*Exercise aim*.
What lines in the material hold the string "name"? Copy out each of them.

*Recorded information*.
......

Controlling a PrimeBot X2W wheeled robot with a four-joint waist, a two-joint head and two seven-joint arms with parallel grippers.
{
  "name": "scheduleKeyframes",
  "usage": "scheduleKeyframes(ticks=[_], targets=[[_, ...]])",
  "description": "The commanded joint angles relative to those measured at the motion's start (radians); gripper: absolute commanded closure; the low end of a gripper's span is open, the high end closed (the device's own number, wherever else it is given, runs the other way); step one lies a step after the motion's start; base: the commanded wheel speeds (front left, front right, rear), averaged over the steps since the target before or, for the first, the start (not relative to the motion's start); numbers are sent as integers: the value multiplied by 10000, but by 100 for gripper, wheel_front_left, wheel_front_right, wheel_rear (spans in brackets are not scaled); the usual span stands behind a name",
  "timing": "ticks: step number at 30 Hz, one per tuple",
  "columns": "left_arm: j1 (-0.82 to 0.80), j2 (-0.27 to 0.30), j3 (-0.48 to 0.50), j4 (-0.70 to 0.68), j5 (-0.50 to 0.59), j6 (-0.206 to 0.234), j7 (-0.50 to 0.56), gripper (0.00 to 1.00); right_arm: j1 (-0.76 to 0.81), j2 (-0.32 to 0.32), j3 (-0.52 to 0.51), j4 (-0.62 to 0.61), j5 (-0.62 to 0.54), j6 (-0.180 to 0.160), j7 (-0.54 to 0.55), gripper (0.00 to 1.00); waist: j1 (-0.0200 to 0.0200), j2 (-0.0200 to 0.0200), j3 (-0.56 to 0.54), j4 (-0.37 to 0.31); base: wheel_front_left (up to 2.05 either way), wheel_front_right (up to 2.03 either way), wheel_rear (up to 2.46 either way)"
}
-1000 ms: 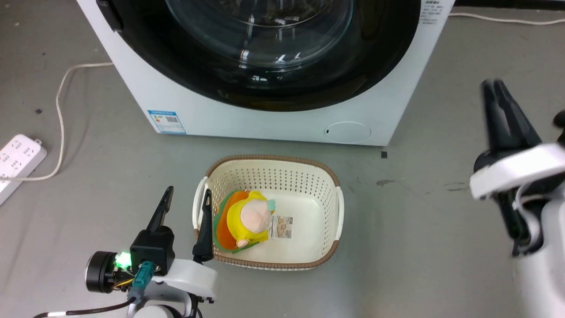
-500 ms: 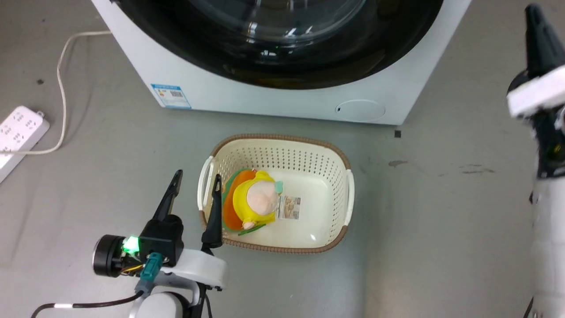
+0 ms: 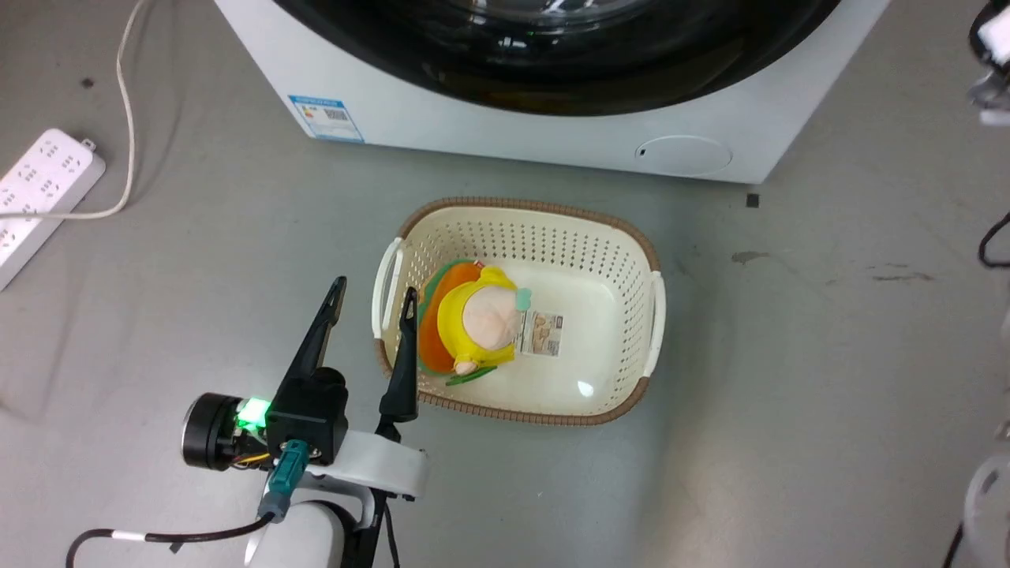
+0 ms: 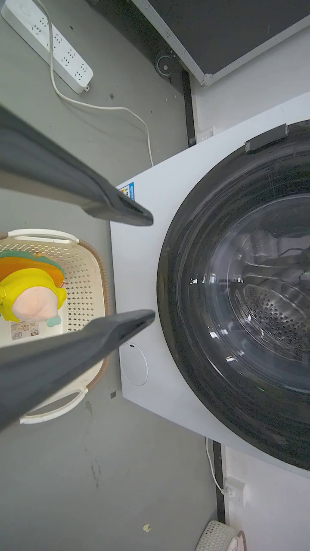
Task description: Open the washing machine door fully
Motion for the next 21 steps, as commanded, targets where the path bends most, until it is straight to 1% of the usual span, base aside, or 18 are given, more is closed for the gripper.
scheduleKeyframes(ticks=[1, 2, 3, 7, 8, 9, 10, 12, 13, 18, 19, 21], targets=[[-217, -14, -112, 23, -35, 64, -125, 0, -672, -159, -173, 415, 149, -4, 258, 100, -1, -1, 186, 117, 0, 0, 0], [-253, -17, -139, 25, -42, 75, -146, 0, -868, -204, -260, 590, 175, -4, 364, 100, -1, -1, 246, 155, 0, 0, 0], [-348, -22, -214, 36, -62, 105, -208, 0, -1477, -352, -599, 1165, 298, -4, 685, 100, -1, -1, 418, 269, 0, 0, 0], [-482, -33, -328, 63, -85, 141, -292, 0, -2336, -558, -1086, 2022, 508, -4, 1205, 100, -1, -1, 633, 423, 0, 0, 0], [-482, -33, -328, 63, -85, 141, -292, 0, -2336, -558, -1086, 2022, 508, -4, 1205, 100, -1, -1, 633, 423, 0, 0, 0], [-545, -40, -386, 74, -97, 163, -334, 0, -2756, -655, -1293, 2456, 611, -4, 1533, 100, -1, -1, 730, 490, 0, 0, 0], [-545, -40, -386, 74, -97, 163, -334, 0, -2756, -655, -1293, 2456, 611, -4, 1533, 100, -1, -1, 730, 490, 0, 0, 0], [-629, -48, -471, 82, -108, 197, -396, 0, -3357, -775, -1577, 3037, 781, -4, 1975, 100, -1, -1, 878, 574, 0, 0, 0], [-629, -48, -471, 82, -108, 197, -396, 0, -3357, -775, -1577, 3037, 781, -4, 1975, 100, -1, -1, 878, 574, 0, 0, 0], [-779, -57, -594, 110, -119, 250, -501, 0, -4234, -956, -1949, 3929, 996, -5, 2585, 100, -1, -1, 1104, 689, 0, 0, 0], [-880, -63, -670, 135, -129, 280, -564, 0, -4674, -1080, -2155, 4404, 1130, -5, 2981, 100, -1, -1, 1239, 765, 0, 0, 0], [-937, -65, -716, 149, -136, 297, -606, 0, -4950, -1158, -2323, 4679, 1276, -5, 3261, 100, -1, -1, 1315, 811, 0, 0, 0]])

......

*Written solution*.
  "name": "scheduleKeyframes",
  "description": "The commanded joint angles relative to those measured at the motion's start (radians); gripper: absolute commanded closure; the low end of a gripper's span is open, the high end closed (the device's own number, wherever else it is given, runs the other way); step one lies a step after the motion's start; base: the commanded wheel speeds (front left, front right, rear), averaged over the steps since the target before or, for the first, the start (not relative to the motion's start); numbers are sent as integers: the value multiplied by 10000, but by 100 for gripper, wheel_front_left, wheel_front_right, wheel_rear (spans in brackets are not scaled); the usual span stands behind a name",

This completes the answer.